Magnetic Moment of the Hydrogen Atom. In the Bohr model of the hydrogen atom (see Section \(38.5 ),\) in the lowest energy state the electron orbits the proton at a speed of \(2.2 \times\) \(10^{6} \mathrm{m} / \mathrm{s}\) in a circular orbit of radius \(5.3 \times 10^{-11} \mathrm{m}\) (a) What is the orbital period of the electron? (b) If the orbiting electron is considered to be a current loop, what is the current \(I ?\) (c) What is the magnetic moment of the atom due to the motion of the electron?

Short Answer

Expert verified
(a) \(1.52 \times 10^{-16} \text{ s}\), (b) \(1.05 \times 10^{-3} \text{ A}\), (c) \(9.24 \times 10^{-24} \text{ A} \cdot \text{m}^2\).

Step by step solution

01

Identify Given Values

In the Bohr model, we have the following known values for the electron in the lowest energy state: - Speed of the electron, \( v = 2.2 \times 10^6 \text{ m/s} \)- Radius of the orbit, \( r = 5.3 \times 10^{-11} \text{ m} \)
02

Calculate Orbital Period

The orbital period \( T \) is the time it takes for the electron to complete one full orbit.
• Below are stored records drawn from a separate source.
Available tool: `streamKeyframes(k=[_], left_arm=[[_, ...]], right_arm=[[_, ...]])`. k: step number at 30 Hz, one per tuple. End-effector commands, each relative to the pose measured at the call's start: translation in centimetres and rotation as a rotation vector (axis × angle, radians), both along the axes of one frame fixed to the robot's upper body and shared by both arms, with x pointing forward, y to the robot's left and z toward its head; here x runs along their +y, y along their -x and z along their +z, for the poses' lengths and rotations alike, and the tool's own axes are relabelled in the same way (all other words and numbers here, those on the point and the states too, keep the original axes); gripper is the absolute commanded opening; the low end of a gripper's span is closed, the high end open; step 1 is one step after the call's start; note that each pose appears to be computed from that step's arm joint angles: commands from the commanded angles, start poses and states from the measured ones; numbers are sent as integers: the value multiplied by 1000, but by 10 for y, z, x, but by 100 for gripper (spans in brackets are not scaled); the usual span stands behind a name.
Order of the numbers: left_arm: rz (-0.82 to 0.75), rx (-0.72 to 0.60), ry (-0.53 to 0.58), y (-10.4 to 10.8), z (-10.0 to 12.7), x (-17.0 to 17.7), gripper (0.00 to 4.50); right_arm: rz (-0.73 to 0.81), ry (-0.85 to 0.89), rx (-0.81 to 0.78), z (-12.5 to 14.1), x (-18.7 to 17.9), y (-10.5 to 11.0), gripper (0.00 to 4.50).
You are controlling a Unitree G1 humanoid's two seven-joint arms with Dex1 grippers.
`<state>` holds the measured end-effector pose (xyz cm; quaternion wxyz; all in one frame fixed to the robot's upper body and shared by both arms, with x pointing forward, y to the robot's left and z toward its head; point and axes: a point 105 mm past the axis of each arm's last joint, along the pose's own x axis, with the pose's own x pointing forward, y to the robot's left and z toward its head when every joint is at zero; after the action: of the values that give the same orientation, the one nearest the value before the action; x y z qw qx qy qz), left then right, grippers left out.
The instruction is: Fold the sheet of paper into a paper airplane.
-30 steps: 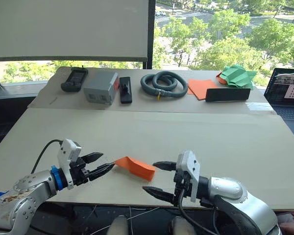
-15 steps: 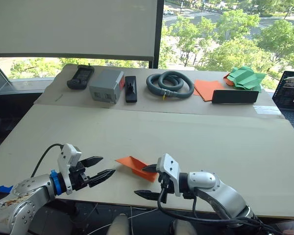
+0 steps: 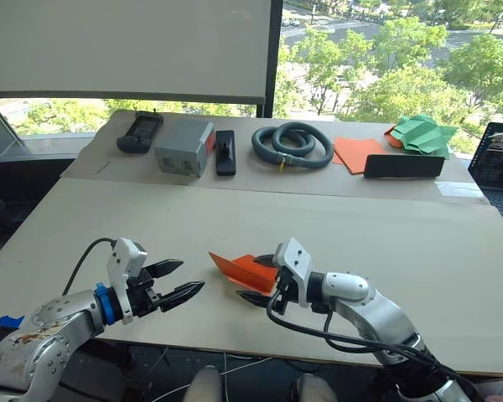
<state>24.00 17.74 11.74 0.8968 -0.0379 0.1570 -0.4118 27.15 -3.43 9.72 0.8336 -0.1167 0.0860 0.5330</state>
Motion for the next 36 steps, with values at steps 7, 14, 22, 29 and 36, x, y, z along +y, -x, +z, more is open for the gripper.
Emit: streamKeyframes(k=[7,14,22,29,36], left_arm=[[-27,-40,-7,-2,11,-2,447],[-28,-43,-8,-2,13,-4,447],[-32,-35,-11,1,13,-4,450],[-34,-28,-10,2,11,-7,450],[-35,-24,-8,3,12,-8,450]], right_arm=[[-10,-43,-54,17,-2,-5,440],[-16,-7,-57,7,-1,-7,440],[-8,-31,-56,12,0,-7,155],[-1,36,-70,-2,-1,-5,155],[-22,80,-87,-11,-2,-10,155]])
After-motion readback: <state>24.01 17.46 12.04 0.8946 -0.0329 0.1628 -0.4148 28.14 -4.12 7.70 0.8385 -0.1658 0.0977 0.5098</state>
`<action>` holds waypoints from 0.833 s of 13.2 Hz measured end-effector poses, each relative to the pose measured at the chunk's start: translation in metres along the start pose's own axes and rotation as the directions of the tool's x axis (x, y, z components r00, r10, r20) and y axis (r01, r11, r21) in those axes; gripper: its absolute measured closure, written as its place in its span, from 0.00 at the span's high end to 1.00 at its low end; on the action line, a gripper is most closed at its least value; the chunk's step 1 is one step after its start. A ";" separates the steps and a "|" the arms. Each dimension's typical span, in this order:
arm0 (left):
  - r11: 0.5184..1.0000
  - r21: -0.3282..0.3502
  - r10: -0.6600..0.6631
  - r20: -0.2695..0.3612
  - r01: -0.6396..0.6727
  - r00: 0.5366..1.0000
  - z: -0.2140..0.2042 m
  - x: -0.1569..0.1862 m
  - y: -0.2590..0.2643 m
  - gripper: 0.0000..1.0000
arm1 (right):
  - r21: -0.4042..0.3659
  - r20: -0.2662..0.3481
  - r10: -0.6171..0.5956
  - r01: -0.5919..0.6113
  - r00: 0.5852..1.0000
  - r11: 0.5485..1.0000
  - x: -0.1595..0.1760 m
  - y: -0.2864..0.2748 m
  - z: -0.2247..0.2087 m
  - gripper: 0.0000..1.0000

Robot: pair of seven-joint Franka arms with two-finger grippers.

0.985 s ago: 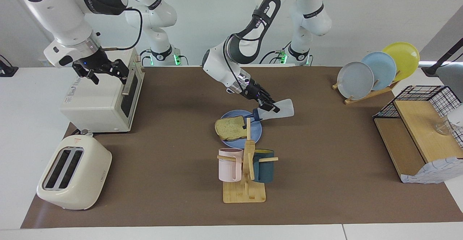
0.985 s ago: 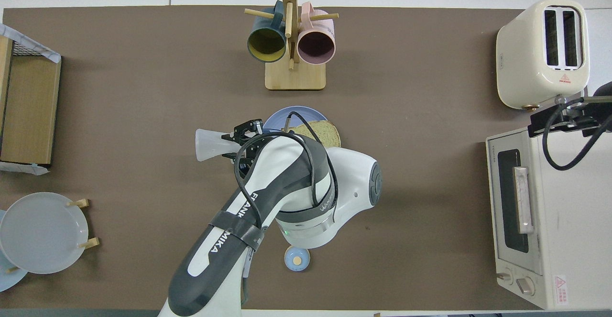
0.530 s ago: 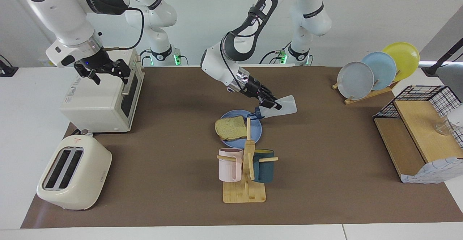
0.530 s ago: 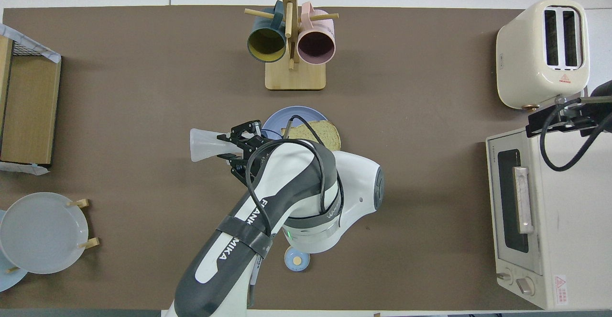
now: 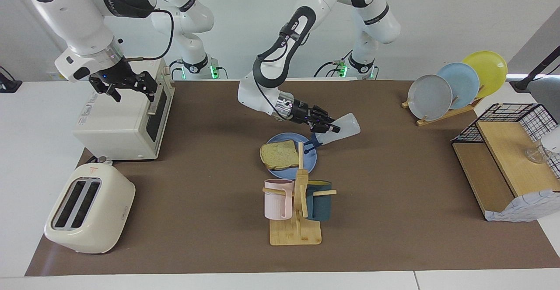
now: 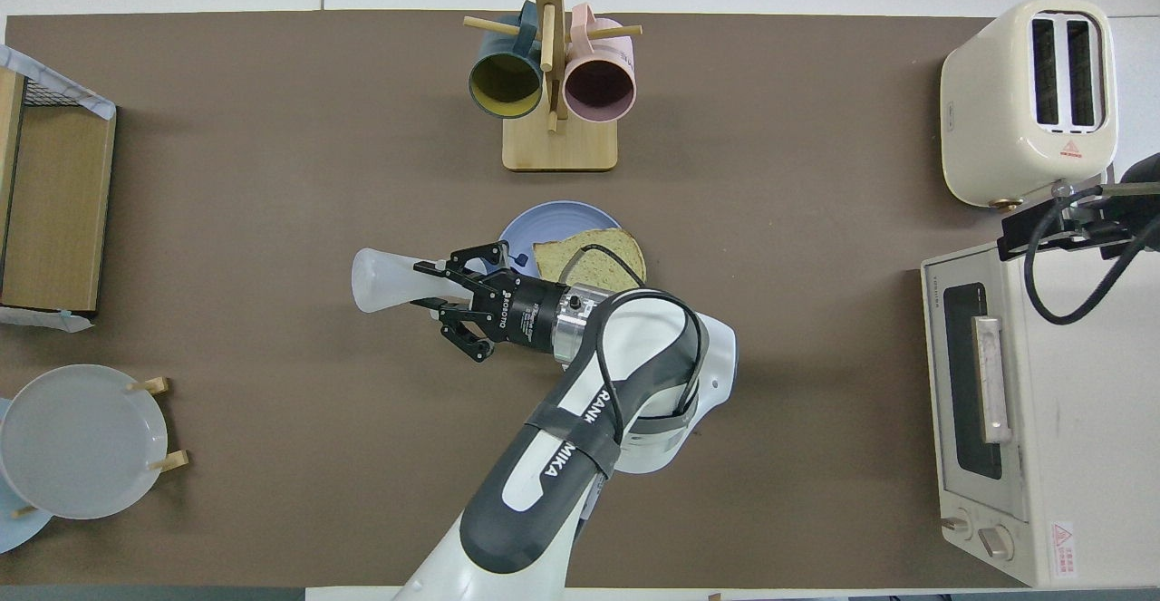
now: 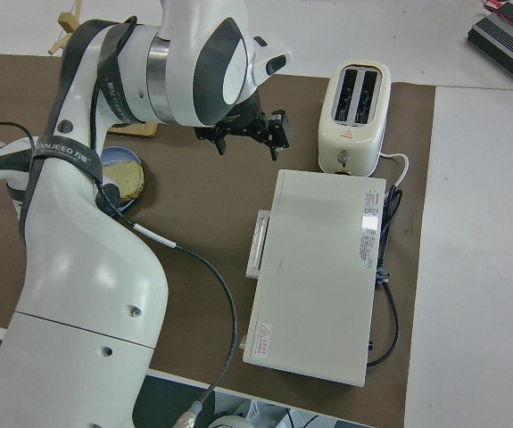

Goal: Put bread on plate and add seasoning
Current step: 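Tilt the bottle over the bread and squeeze with the left gripper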

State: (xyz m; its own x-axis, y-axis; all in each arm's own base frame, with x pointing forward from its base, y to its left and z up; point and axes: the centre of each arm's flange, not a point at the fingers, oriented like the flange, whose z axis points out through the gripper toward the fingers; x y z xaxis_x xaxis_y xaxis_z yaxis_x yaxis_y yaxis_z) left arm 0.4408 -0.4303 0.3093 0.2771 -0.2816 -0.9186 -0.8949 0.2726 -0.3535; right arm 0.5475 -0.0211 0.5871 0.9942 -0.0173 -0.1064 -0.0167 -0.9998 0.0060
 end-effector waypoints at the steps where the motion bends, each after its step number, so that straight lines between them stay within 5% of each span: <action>1: 1.000 0.019 0.013 0.038 -0.013 0.999 -0.001 0.010 0.006 0.36 | 0.000 0.000 0.000 0.000 1.000 1.000 0.000 0.000 0.000 1.00; 4: 0.996 0.081 0.015 0.106 -0.023 0.994 -0.004 0.023 0.012 0.36 | 0.000 0.000 0.000 0.000 1.000 1.000 0.000 0.000 0.000 1.00; 11: 0.985 0.169 0.010 0.071 -0.022 0.997 -0.060 0.017 0.037 0.36 | 0.000 0.000 0.000 0.000 1.000 1.000 0.000 0.000 0.000 1.00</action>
State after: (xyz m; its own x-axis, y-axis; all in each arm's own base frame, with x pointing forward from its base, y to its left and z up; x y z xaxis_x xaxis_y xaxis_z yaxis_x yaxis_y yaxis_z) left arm 0.3917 -0.4805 0.2913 0.2920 -0.2131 -0.9324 -0.8287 0.4304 -0.3579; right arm 0.5475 -0.0211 0.5871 0.9942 -0.0173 -0.1064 -0.0167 -0.9998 0.0060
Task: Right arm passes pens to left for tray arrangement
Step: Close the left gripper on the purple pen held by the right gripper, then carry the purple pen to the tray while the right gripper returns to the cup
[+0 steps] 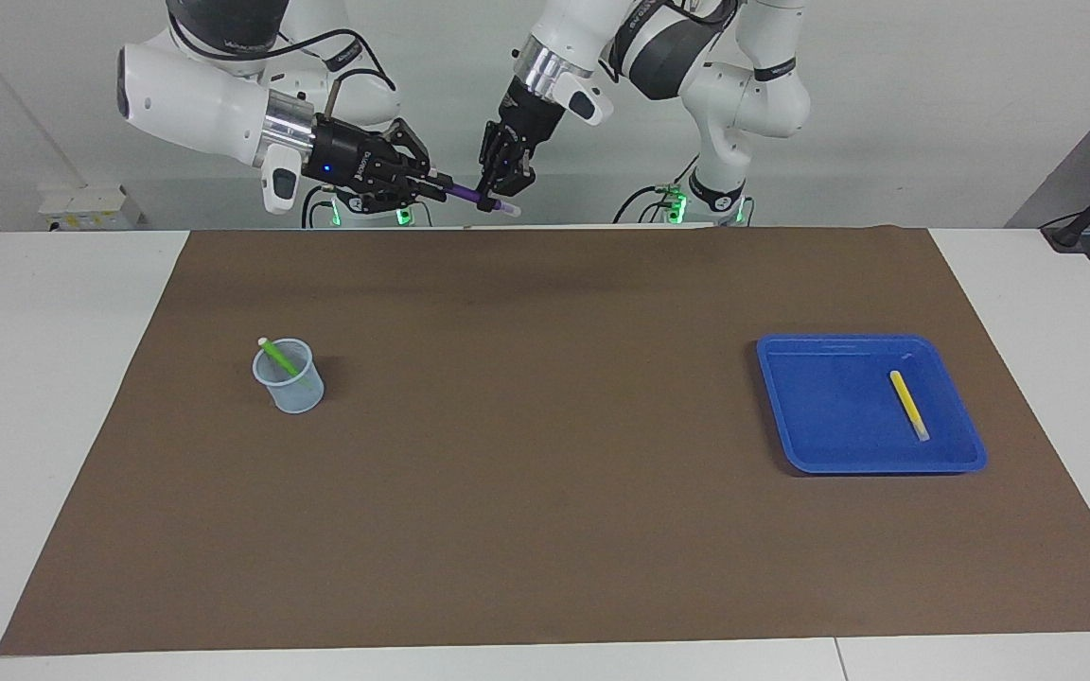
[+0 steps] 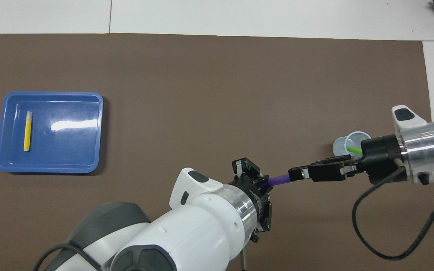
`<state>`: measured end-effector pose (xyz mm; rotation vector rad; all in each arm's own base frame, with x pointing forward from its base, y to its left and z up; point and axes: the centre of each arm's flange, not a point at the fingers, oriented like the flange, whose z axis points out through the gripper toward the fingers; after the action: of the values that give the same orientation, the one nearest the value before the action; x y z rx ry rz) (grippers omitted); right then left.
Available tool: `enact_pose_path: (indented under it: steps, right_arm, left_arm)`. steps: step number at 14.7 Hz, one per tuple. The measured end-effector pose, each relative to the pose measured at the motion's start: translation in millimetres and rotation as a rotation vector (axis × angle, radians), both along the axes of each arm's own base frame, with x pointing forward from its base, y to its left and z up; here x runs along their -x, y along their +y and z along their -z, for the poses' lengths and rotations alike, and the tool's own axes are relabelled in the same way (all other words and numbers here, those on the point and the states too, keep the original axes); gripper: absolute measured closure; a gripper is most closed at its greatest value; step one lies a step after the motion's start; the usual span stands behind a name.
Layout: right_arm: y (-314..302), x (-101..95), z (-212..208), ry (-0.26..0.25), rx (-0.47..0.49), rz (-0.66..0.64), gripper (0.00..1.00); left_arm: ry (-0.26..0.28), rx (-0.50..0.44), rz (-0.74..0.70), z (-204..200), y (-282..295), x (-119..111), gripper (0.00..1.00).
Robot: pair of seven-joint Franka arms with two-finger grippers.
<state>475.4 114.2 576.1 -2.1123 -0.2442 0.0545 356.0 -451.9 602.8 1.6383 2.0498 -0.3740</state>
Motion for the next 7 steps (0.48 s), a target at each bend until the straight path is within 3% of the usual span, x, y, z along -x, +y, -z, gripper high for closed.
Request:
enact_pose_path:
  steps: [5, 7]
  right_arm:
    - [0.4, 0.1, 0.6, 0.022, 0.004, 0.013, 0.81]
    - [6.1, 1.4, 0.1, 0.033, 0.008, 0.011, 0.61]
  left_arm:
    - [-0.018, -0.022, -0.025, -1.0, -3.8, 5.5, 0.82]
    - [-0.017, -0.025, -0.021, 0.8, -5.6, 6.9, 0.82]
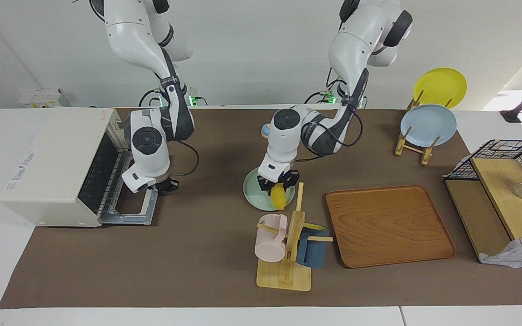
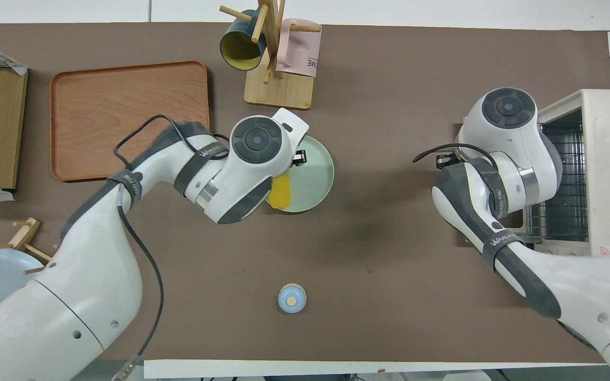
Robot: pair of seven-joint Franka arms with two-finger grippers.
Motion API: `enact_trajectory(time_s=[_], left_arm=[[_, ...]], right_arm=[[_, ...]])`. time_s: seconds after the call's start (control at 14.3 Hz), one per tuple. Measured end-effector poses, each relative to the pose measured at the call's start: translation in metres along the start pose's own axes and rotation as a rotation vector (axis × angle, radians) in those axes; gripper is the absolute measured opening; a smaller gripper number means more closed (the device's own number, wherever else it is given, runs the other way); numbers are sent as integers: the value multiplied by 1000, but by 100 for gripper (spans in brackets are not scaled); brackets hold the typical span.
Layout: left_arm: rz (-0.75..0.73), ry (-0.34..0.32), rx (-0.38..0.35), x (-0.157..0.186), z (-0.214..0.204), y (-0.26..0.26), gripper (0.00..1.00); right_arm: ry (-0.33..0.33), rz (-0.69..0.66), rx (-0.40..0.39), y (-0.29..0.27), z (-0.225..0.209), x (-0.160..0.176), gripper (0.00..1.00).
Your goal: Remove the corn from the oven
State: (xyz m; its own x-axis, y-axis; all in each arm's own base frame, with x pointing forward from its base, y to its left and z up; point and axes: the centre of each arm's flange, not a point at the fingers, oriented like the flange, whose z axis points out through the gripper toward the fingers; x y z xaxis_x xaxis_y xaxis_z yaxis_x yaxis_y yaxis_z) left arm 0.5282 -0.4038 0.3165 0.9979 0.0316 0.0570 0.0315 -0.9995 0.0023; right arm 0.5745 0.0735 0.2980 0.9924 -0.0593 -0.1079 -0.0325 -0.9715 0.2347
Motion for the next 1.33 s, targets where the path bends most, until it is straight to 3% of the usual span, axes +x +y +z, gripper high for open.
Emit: enact_trajectory(time_s=[0.21,0.42,0.63,0.84,0.91,1.12,1.19,1.33], left_arm=[[49,-4,35,74,-16,-115,55],[74,40,20,120,-18,-211,55],[73,72,-2,133,-4,-237,55],[75,66,-6,133,1,-235,55],[73,65,-4,133,1,-237,63],[49,55,26,137,-12,-259,95],[49,49,47,137,-29,-270,100],[59,29,99,131,-77,-288,100]], right_arm=[[-32,-83,-32,3,-25,3,1],[-57,-140,-42,44,-87,2,1],[-31,-166,-33,127,-130,-10,3],[-22,-131,22,181,-136,-15,5],[-32,-116,59,181,-141,-16,8],[-16,-83,172,184,-206,-31,38],[5,-78,187,188,-235,-42,48],[38,-71,191,196,-280,-62,71]])
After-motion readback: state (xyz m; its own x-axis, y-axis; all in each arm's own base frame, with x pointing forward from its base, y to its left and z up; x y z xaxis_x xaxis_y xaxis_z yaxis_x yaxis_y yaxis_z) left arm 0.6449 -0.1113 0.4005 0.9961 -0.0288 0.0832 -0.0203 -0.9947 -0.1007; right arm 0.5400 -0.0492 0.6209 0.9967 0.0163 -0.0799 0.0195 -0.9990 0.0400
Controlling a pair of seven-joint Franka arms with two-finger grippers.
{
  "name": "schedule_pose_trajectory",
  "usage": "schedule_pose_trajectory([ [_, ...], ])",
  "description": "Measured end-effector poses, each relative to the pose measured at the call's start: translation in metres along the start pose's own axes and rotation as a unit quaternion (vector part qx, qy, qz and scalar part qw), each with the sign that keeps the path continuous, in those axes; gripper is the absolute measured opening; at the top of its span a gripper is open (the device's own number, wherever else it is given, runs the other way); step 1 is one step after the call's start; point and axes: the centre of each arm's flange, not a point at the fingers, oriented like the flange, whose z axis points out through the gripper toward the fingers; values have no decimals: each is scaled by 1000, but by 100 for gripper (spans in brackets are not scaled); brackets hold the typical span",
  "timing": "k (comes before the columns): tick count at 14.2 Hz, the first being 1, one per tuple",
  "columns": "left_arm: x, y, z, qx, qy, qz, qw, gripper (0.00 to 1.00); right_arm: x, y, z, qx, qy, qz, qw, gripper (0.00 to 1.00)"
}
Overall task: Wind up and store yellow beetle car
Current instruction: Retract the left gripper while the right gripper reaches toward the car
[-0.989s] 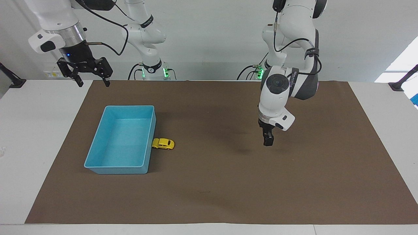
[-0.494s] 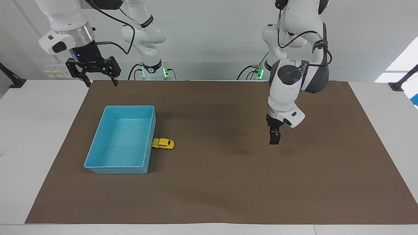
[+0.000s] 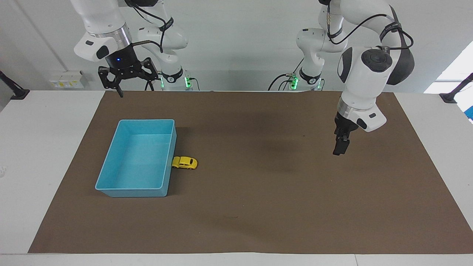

It can be determined using the formula \( T = \frac{2\pi r}{v} \). Substituting the known values:\[ T = \frac{2\pi \times 5.3 \times 10^{-11} \text{ m}}{2.2 \times 10^6 \text{ m/s}} \]Calculate to find:\[ T \approx 1.52 \times 10^{-16} \text{ s} \]
03

Determine the Current

The current \( I \) in a current loop caused by the moving electron can be calculated with \( I = \frac{e}{T} \), where \( e \) is the elementary charge \( e = 1.6 \times 10^{-19} \text{ C} \). Using the period calculated in the previous step:\[ I = \frac{1.6 \times 10^{-19} \text{ C}}{1.52 \times 10^{-16} \text{ s}} \]Calculate to find:\[ I \approx 1.05 \times 10^{-3} \text{ A} \]
04

Calculate Magnetic Moment

The magnetic moment \( \mu \) for the loop is given by \( \mu = IA \), where \( A \) is the area of the loop \( A = \pi r^2 \). Calculate the area:\[ A = \pi \times (5.3 \times 10^{-11} \text{ m})^2 \approx 8.8 \times 10^{-21} \text{ m}^2 \]Now calculate the magnetic moment:\[ \mu = 1.05 \times 10^{-3} \times 8.8 \times 10^{-21} \approx 9.24 \times 10^{-24} \text{ A} \cdot \text{m}^2 \]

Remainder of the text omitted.